Empurrar com a barriga

Se quiser disputar eleições, Passos terá de dizer ao país, e de viva voz, aquilo que disse protegido pelas paredes do Palácio de Belém.

Por mais que o Governo assuma uma atitude pública de assobiar para o ar cada vez que é colocado perante a necessidade de o país debater a reestruturação da dívida, o que é facto é que o primeiro-ministro, Pedro Passos Coelho, sabe que mais tarde ou mais cedo a dívida pública portuguesa vai ter de ser revista, negociada ou reestruturada, de acordo com o conceito que cada um preferir aplicar ao acto.

A certeza de que Passos sabe que a situação tal como está é inviável ficou comprovada no último Conselho de Estado, quando o próprio – antecipando-se à intervenção do secretário-geral do PS, António José Seguro, que anunciara levar o assunto àquela reunião – assumiu que sabia que tal acontecerá, mas que prefere esperar que sejam os credores a avançar com a ideia.

Passos Coelho é livre, como é evidente, de decidir e agir de acordo com as suas convicções. Mas a realidade é que, para que a governação do país possa avançar, há que definir critérios e acertar linhas de orientação para esta nova fase de relacionamento com a União Europeia e as instituições internacionais. E surge cada vez mais urgente o debate sobre o que fazer à dívida pública e ao tratado orçamental, o qual compromete Portugal com um cumprimento de 0,5% de défice ao ano, o qual está actualmente em 4,5%, bem como a redução acelerada da dívida pública a 60%, quando ela atinge actualmente os 130%.

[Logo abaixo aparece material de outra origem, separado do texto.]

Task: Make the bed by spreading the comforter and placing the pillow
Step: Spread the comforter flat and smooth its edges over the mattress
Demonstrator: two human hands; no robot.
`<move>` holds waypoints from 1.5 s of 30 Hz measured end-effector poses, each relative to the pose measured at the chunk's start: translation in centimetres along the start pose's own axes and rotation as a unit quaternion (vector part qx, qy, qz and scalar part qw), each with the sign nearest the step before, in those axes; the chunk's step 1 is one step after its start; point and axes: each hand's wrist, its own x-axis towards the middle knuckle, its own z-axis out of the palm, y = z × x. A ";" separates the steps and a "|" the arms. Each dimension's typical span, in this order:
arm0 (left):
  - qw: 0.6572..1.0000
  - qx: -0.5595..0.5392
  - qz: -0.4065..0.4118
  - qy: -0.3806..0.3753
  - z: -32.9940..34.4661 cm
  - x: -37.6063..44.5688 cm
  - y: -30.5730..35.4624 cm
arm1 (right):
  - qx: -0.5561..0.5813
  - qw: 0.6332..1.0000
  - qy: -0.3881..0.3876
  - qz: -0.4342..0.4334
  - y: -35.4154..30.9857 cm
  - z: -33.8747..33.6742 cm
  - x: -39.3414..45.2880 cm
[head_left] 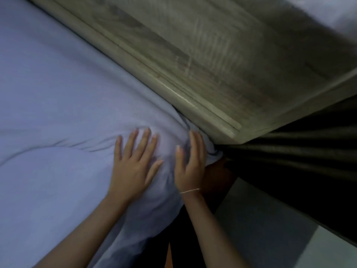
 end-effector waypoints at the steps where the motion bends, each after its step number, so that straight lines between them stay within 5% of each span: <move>1: 1.000 -0.012 0.007 -0.002 -0.4 0.3 -0.9 | 0.017 0.999 -0.025 -0.015 -0.1 0.7 -0.1; 7: 0.992 -0.018 -0.124 -0.015 -0.7 2.3 -5.2 | 0.122 0.960 -0.115 0.224 5.4 3.7 0.4; 11: 0.993 -0.005 -0.121 -0.015 0.1 2.3 -5.0 | 0.155 0.884 -0.134 0.419 6.6 1.2 1.0; 14: 0.992 0.000 -0.128 -0.010 0.4 2.3 -5.3 | 0.085 0.911 -0.076 0.396 6.9 0.3 -0.3; 18: 0.992 0.004 -0.125 -0.005 0.6 2.2 -5.4 | 0.163 0.945 -0.021 0.284 4.8 3.9 -2.1; 20: 0.992 0.002 -0.124 0.000 0.6 2.3 -5.4 | 0.243 0.892 -0.041 0.379 5.2 4.9 -1.5; 23: 0.992 0.000 -0.122 0.009 0.7 2.2 -5.5 | 0.170 0.836 -0.082 0.515 7.1 4.9 0.3; 25: 0.993 0.002 -0.120 0.012 0.7 2.2 -5.5 | 0.052 0.874 -0.044 0.480 6.5 4.1 1.1; 28: 0.993 -0.002 -0.119 0.016 0.7 2.2 -5.7 | 0.042 0.968 0.112 0.223 1.2 1.9 1.2; 31: 0.993 -0.006 -0.112 0.024 0.5 2.0 -5.9 | 0.084 0.996 -0.021 -0.006 -1.3 3.0 1.8; 33: 0.995 -0.020 -0.099 0.023 0.2 1.9 -5.9 | 0.071 0.994 -0.088 0.010 -0.7 4.3 3.0; 41: 0.999 -0.008 -0.051 0.010 0.1 -4.6 -4.3 | 0.022 0.999 -0.033 0.007 3.9 5.1 1.8; 45: 0.996 0.067 0.056 0.007 2.7 -11.5 -1.7 | -0.007 0.999 -0.023 0.029 3.2 4.3 1.5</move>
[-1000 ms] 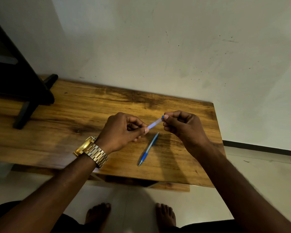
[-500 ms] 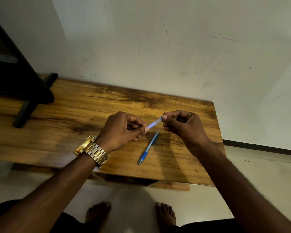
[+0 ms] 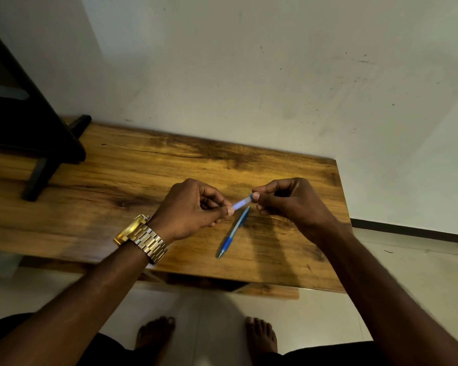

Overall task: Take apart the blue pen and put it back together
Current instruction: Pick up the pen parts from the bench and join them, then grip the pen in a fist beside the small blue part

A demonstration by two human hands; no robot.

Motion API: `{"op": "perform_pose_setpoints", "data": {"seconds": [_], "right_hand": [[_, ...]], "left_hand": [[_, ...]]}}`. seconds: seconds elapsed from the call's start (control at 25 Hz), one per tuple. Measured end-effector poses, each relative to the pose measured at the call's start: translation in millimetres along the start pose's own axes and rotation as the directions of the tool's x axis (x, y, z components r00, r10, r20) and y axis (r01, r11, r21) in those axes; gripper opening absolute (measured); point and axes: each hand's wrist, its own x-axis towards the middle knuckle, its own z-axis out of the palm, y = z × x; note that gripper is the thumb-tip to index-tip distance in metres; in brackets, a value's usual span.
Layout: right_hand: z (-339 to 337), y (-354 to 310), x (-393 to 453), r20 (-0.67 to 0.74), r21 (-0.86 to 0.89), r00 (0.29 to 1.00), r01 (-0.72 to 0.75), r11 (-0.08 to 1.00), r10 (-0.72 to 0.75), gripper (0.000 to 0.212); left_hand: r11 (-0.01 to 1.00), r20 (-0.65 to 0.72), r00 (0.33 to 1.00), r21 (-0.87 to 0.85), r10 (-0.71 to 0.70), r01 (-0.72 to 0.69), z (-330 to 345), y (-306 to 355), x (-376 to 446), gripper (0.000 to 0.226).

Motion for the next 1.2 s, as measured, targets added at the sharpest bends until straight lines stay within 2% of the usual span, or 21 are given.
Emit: {"op": "perform_pose_setpoints", "data": {"seconds": [0.12,0.16,0.2,0.24,0.28,0.32,0.36,0.44,0.68,0.72,0.8,0.88,0.92,0.96,1.0,1.08,1.2], "right_hand": [[6,-1,4,-0.068,-0.041,0.997,0.029,0.999,-0.032,0.023],[7,0,6,-0.111,-0.162,0.992,0.039,0.986,-0.058,0.022],[7,0,8,-0.142,-0.37,0.983,0.059,0.927,-0.12,0.023],[7,2,10,-0.12,-0.603,0.973,0.086,0.793,-0.198,0.026],[8,4,12,-0.038,-0.767,0.971,0.123,0.63,-0.235,0.031],[10,7,14,0.065,-0.85,0.975,0.167,0.5,-0.215,0.037],[11,9,15,0.153,-0.884,0.976,0.205,0.421,-0.153,0.042],[13,13,15,0.248,-0.897,0.967,0.252,0.364,-0.06,0.044],[3,8,8,0.342,-0.854,0.933,0.357,0.378,-0.109,0.021],[-4,5,5,0.342,-0.829,0.932,0.36,0.428,-0.121,0.019],[-19,-4,-6,0.298,-0.708,0.942,0.326,0.627,-0.152,0.019],[-25,-14,-18,0.191,-0.399,0.953,0.294,0.868,-0.235,0.02],[-25,-19,-21,0.093,-0.203,0.955,0.295,0.934,-0.282,0.035],[-22,-24,-24,-0.017,0.0,0.953,0.301,0.953,-0.301,0.044],[-15,-32,-27,-0.119,0.178,0.946,0.318,0.931,-0.3,0.04],[2,-45,-32,-0.263,0.444,0.933,0.342,0.828,-0.244,0.017],[29,-58,-52,-0.324,0.709,0.938,0.329,0.624,-0.126,0.02]], "left_hand": [[0.989,-0.086,0.991,-0.11,-0.105,0.096,3,0,2,0.009],[0.986,-0.137,0.981,-0.113,-0.136,0.12,3,-1,4,0.009],[0.987,-0.185,0.971,-0.075,-0.151,0.139,3,-5,7,0.01],[0.987,-0.218,0.963,-0.006,-0.155,0.158,2,-8,8,0.012],[0.982,-0.237,0.958,0.064,-0.159,0.179,1,-12,9,0.015],[0.973,-0.245,0.955,0.116,-0.167,0.2,0,-16,9,0.018],[0.964,-0.246,0.952,0.149,-0.18,0.22,-1,-19,9,0.02],[0.949,-0.259,0.947,0.197,-0.191,0.246,-1,-23,9,0.022],[0.914,-0.304,0.941,0.32,-0.148,0.248,6,-25,17,0.024],[0.912,-0.311,0.939,0.323,-0.15,0.253,6,-26,18,0.024],[0.906,-0.327,0.93,0.32,-0.168,0.277,5,-28,18,0.027],[0.898,-0.348,0.923,0.334,-0.165,0.287,5,-29,18,0.032],[0.893,-0.359,0.92,0.344,-0.16,0.29,4,-29,17,0.034],[0.888,-0.369,0.917,0.356,-0.151,0.29,4,-28,15,0.036],[0.884,-0.374,0.916,0.37,-0.142,0.287,4,-26,13,0.036],[0.874,-0.363,0.925,0.406,-0.113,0.266,7,-24,8,0.035],[0.847,-0.31,0.951,0.501,-0.017,0.178,12,-19,-4,0.041]]}}
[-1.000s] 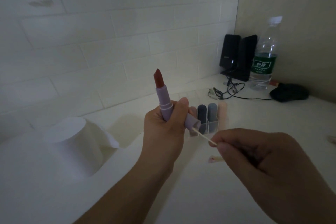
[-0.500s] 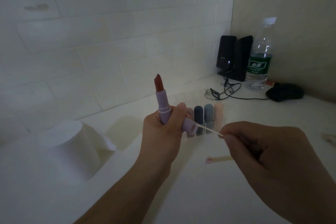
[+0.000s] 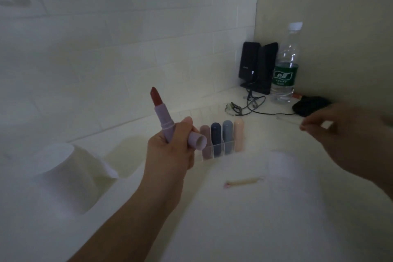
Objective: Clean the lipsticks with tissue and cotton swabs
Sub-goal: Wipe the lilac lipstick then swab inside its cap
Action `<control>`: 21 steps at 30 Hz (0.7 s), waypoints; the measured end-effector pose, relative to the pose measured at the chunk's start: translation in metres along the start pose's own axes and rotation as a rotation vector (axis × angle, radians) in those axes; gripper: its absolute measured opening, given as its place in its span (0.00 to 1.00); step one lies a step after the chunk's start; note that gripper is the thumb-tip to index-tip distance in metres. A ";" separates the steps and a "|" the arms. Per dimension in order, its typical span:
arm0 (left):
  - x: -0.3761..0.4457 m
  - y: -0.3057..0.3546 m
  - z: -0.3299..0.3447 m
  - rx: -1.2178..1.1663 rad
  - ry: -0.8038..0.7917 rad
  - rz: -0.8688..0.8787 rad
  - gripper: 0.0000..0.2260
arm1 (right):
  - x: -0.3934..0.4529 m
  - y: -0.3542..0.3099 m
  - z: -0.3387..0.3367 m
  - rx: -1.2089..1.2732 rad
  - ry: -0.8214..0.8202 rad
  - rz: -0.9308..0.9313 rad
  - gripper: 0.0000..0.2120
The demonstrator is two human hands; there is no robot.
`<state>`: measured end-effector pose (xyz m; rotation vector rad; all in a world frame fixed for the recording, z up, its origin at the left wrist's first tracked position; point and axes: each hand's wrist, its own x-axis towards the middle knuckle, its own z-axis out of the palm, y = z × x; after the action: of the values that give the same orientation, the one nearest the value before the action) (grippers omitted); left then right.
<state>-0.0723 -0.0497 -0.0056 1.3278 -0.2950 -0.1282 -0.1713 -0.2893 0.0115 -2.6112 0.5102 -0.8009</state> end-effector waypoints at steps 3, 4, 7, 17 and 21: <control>-0.004 -0.001 0.005 -0.005 -0.068 -0.023 0.21 | 0.002 0.019 0.010 -0.178 -0.244 0.105 0.12; -0.005 -0.001 0.006 -0.011 -0.084 -0.032 0.21 | 0.001 0.022 0.012 -0.200 -0.298 0.137 0.11; -0.003 -0.002 0.006 -0.063 -0.122 -0.088 0.20 | 0.000 0.023 0.015 -0.226 -0.404 0.179 0.10; -0.007 0.003 0.005 -0.507 -0.347 -0.384 0.11 | -0.013 -0.020 0.015 -0.107 -0.033 -0.083 0.06; -0.013 -0.001 0.009 -0.571 -0.399 -0.421 0.12 | -0.042 -0.075 0.018 0.294 0.006 -0.404 0.18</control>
<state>-0.0868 -0.0550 -0.0062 0.7690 -0.2817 -0.7816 -0.1758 -0.2020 0.0111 -2.4606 -0.1366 -0.9240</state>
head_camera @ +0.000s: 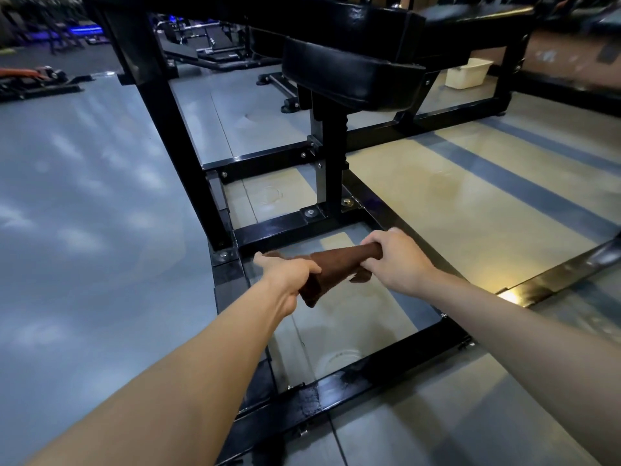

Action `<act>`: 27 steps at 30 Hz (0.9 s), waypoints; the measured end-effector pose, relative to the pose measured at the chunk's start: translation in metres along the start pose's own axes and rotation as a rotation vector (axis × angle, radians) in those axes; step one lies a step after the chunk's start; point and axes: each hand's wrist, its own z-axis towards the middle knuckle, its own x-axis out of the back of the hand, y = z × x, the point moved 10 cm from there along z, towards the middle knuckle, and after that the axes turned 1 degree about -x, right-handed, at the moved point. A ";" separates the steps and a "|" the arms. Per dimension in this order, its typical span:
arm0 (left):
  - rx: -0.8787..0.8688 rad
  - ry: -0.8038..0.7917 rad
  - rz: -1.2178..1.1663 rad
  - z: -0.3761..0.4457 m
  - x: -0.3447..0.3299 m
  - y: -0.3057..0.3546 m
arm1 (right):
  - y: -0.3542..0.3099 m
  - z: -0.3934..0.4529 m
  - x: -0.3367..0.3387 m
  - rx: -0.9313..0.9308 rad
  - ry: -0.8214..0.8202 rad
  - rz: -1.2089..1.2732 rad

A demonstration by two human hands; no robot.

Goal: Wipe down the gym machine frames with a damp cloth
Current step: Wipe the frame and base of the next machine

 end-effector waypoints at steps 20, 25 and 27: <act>-0.253 -0.394 0.922 -0.039 0.018 -0.128 | 0.091 -0.120 -0.114 -0.305 -0.270 0.198; -0.475 -0.298 1.073 -0.034 0.028 -0.150 | 0.051 -0.136 -0.117 0.217 0.064 -0.336; -0.502 -0.245 1.124 -0.036 0.032 -0.148 | 0.018 -0.143 -0.140 0.473 0.000 -0.245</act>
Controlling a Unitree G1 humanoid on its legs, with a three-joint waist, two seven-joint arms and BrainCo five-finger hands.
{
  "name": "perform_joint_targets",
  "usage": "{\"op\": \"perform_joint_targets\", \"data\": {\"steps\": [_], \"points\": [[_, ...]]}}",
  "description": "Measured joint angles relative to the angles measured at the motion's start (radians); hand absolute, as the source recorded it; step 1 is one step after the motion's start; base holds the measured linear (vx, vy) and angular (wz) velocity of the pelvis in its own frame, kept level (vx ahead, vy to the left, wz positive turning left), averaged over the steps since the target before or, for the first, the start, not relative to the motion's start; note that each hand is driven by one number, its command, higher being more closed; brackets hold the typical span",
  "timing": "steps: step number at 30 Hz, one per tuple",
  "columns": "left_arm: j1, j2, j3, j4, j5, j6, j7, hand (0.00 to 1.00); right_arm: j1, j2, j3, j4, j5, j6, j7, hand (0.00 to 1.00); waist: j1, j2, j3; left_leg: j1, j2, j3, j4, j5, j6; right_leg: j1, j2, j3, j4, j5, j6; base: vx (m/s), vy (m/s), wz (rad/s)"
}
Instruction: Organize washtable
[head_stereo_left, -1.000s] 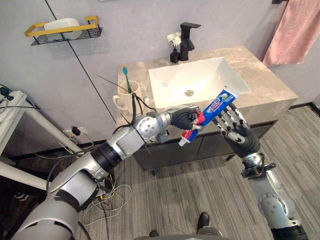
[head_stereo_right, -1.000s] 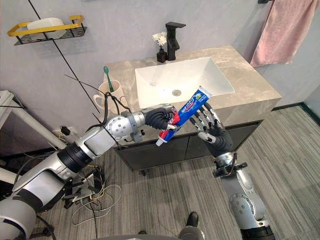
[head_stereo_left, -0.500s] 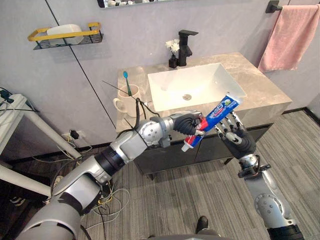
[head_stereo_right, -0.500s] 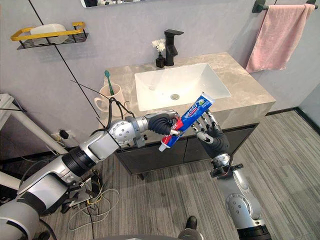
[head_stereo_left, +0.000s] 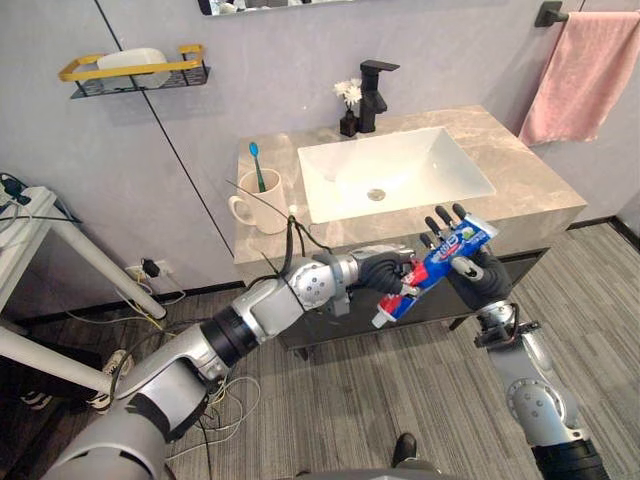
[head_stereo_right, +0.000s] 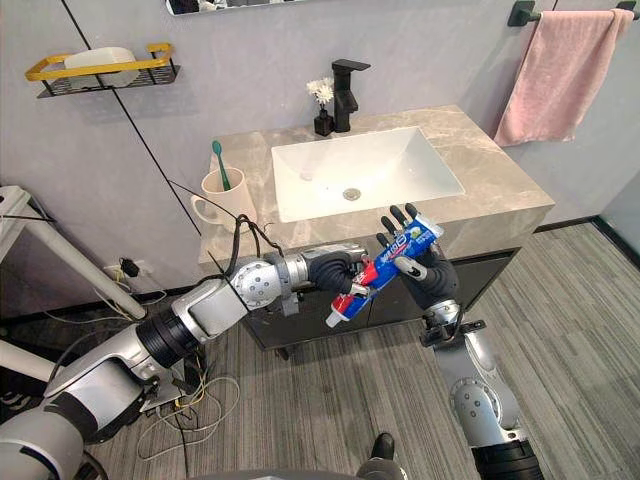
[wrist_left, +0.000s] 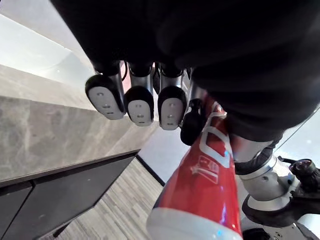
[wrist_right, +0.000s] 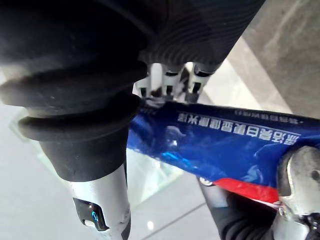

A impossibilidade do cumprimento destes critérios sem destruir a economia nacional e fazendo-a regredir a patamares de há três décadas tem sido apontada. Esta semana foi reforçada por João Cravinho, que lançou o seu livro A Dívida Pública Portuguesa e que, em entrevista ao PÚBLICO, afirmou: “Simplesmente assim não podemos pagar. A menos que se entenda que é possível viver 20 anos na Europa – e ainda por cima para honrar a União Europeia – com tudo o que é contrário à essência do projecto europeu.” (PÚBLICO, 06/07/2014)

Falando abertamente sobre as condições actuais serem adversas à renegociação, Cravinho defendeu que "nunca há ambiente político para aceitar uma reestruturação quando não há ameaça suficiente em que cada um sinta que tem de fazer o impensável”. Ou seja, se não existir pressão portuguesa, o assunto não se resolve – aliás, como aconteceu na Grécia, cujos juros da dívida pública foram cortados na sequência da pressão do Governo grego alegando que não poderia pagar.

Mas também esta semana os economistas Ricardo Cabral, Francisco Louçã, Eugénia Pires e Pedro Nuno Santos apresentaram Um programa sustentável para a reestruturação da dívida portuguesa, que consiste numa “combinação de um adiamento da amortização da dívida com uma redução mais substancial dos juros”. (PÚBLICO, 08/07/2014). Mais um documento que procura contribuir para o debate que há a fazer, numa fase em que é essencial discutir os cenários futuros.

Assim, apesar de o primeiro-ministro usar uma táctica muito portuguesa de contornar e adiar problemas – conhecida como “empurrar com a barriga” – na expectativa de que a União Europeia assuma a incapacidade portuguesa de pagar o que deve e face à probabilidade de a dívida pública continuar a crescer –, começam a surgir dados, estimativas e ideias para um debate que tem sido adiado. Aliás, o turning point em termos nacionais em relação ao aumento de visibilidade deste assunto surgiu com a divulgação do “Manifesto dos 74”, no início de Março, momento em que entrou no mainstream político e económico, depois de a reestruturação ou a mutualização da dívida durante anos terem sido defendidas pela esquerda (PS, PCP e BE).

E torna-se cristalino que o tema da reestruturação da dívida associada ao da necessidade de corrigir o tratado orçamental será uma linha divisória central no debate eleitoral das próximas legislativas. Isto, porque toda a definição do que será a governação de Portugal nesta fase, que se segue à intervenção tutelar da troika (Comissão Europeia, Banco Central Europeu e Fundo Monetário Internacional), depende dessa clarificação política, para que possa ser delineada uma estratégia orçamental e económica.

Passos pode fugir a este debate agora e ir “empurrando com a barriga”, dizendo publicamente que não pensa em renegociar e que a dívida pública é para pagar, quando no seu íntimo sabe que o que diz é impossível de fazer. Passos pode ir evitando ter uma atitude afirmativa e de pressão dos países dominantes na União Europeia, em particular a Alemanha, fugindo também a aliar-se aos países periféricos do euro, nos esforços para a defesa dos interesses dos países devedores. Mas, se quiser disputar eleições, terá de dizer ao país, e de viva voz, aquilo que disse protegido pelas paredes do Palácio de Belém.